§ **WHAT TO DO**
Please restate word for word, and with nothing added, the lines that run from the one holding "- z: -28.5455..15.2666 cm" to the end of the entries below.

[Saved entries]
Content starts

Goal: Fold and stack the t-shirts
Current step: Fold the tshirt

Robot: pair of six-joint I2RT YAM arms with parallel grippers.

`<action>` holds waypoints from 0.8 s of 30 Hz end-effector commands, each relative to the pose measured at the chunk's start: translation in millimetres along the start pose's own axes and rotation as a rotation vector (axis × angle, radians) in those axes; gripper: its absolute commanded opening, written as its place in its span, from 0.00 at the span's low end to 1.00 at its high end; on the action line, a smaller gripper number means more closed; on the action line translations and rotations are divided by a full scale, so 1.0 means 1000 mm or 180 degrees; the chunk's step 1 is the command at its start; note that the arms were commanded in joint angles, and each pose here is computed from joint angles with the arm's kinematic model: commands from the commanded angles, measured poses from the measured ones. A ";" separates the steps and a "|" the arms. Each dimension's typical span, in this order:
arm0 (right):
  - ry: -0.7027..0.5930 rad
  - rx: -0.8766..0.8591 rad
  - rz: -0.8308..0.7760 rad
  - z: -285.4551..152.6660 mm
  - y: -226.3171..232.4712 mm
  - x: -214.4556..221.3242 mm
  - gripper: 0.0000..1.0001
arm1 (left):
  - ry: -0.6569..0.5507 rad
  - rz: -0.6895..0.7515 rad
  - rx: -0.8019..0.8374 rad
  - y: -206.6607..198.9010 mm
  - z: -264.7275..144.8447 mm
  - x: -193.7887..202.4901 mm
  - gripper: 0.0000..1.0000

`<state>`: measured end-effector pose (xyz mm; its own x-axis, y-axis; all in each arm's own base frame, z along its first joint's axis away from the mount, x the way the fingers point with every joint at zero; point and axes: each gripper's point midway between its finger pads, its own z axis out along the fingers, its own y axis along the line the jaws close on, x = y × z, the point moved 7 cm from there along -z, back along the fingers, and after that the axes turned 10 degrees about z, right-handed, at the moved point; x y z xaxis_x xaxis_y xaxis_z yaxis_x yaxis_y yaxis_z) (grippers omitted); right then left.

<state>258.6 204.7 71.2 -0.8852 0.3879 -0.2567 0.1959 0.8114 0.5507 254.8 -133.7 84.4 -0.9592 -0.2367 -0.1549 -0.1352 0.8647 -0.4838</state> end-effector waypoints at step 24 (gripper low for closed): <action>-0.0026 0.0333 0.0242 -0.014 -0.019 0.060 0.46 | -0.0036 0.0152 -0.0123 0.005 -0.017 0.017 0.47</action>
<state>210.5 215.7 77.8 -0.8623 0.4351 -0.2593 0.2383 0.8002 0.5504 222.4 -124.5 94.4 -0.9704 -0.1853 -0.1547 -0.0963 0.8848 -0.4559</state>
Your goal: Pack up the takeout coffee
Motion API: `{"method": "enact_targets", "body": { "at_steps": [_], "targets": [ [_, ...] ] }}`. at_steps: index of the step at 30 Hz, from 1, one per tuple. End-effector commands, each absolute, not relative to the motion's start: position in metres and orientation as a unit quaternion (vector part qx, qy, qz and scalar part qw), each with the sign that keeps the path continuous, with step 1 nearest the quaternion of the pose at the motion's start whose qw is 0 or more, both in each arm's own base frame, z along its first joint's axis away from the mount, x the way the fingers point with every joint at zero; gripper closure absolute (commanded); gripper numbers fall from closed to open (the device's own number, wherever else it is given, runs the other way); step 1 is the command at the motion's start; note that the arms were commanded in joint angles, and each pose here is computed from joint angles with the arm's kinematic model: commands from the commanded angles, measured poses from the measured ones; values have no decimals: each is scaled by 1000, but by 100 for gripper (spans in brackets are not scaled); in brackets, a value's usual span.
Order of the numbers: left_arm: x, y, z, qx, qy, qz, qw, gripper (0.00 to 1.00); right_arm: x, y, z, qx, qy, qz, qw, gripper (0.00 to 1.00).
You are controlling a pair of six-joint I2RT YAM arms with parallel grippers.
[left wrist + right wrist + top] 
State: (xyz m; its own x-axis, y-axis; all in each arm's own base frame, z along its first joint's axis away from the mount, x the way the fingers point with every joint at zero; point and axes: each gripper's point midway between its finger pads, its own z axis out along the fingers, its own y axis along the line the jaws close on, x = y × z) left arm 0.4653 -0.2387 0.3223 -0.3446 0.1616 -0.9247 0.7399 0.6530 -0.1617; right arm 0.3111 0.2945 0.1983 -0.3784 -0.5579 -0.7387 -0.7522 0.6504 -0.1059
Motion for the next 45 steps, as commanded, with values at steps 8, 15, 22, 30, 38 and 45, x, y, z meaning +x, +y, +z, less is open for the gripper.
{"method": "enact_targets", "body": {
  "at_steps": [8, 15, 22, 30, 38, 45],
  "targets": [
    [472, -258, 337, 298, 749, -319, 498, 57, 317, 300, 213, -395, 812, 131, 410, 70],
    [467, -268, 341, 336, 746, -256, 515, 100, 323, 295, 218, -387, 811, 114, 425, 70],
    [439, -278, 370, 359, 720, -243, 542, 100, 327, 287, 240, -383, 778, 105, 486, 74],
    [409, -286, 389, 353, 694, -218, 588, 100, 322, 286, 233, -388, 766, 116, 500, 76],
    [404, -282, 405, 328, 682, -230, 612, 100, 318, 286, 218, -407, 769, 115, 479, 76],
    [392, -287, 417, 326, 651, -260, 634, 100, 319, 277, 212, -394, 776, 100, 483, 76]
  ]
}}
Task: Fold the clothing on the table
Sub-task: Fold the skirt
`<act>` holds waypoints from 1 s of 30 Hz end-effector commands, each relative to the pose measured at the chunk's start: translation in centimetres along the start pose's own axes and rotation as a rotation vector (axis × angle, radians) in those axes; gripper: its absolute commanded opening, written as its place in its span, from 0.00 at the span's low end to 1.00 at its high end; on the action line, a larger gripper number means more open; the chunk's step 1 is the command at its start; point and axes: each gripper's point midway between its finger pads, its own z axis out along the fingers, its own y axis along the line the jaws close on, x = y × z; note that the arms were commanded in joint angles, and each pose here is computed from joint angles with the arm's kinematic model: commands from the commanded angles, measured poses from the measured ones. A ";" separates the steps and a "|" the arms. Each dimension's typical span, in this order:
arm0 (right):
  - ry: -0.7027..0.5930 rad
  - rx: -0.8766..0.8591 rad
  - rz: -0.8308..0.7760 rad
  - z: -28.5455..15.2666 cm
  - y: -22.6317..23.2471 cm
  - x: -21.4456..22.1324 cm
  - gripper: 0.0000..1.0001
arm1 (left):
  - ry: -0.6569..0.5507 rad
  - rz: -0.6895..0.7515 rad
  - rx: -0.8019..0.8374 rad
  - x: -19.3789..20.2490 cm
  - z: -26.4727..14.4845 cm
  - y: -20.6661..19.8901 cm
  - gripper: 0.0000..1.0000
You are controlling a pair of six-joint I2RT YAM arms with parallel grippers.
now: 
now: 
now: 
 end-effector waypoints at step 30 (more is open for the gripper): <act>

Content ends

§ **RESPONSE TO THE EXERCISE**
  - z: -28.5455..15.2666 cm
  - y: -22.6317..23.2471 cm
  - x: -21.4456..22.1324 cm
  - gripper: 0.0000..1.0001
arm1 (left):
  - ry: -0.6569..0.5507 rad
  - rz: -0.6895..0.7515 rad
  - rx: -0.8019..0.8374 rad
  - x: -19.3789..20.2490 cm
  - z: -26.4727..14.4845 cm
  - y: -20.6661..19.8901 cm
  - gripper: 0.0000..1.0000
You are controlling a pair of six-joint I2RT YAM arms with parallel grippers.
now: 
now: 
now: 
 end-effector waypoints at step 30 (more is open for the gripper): <act>

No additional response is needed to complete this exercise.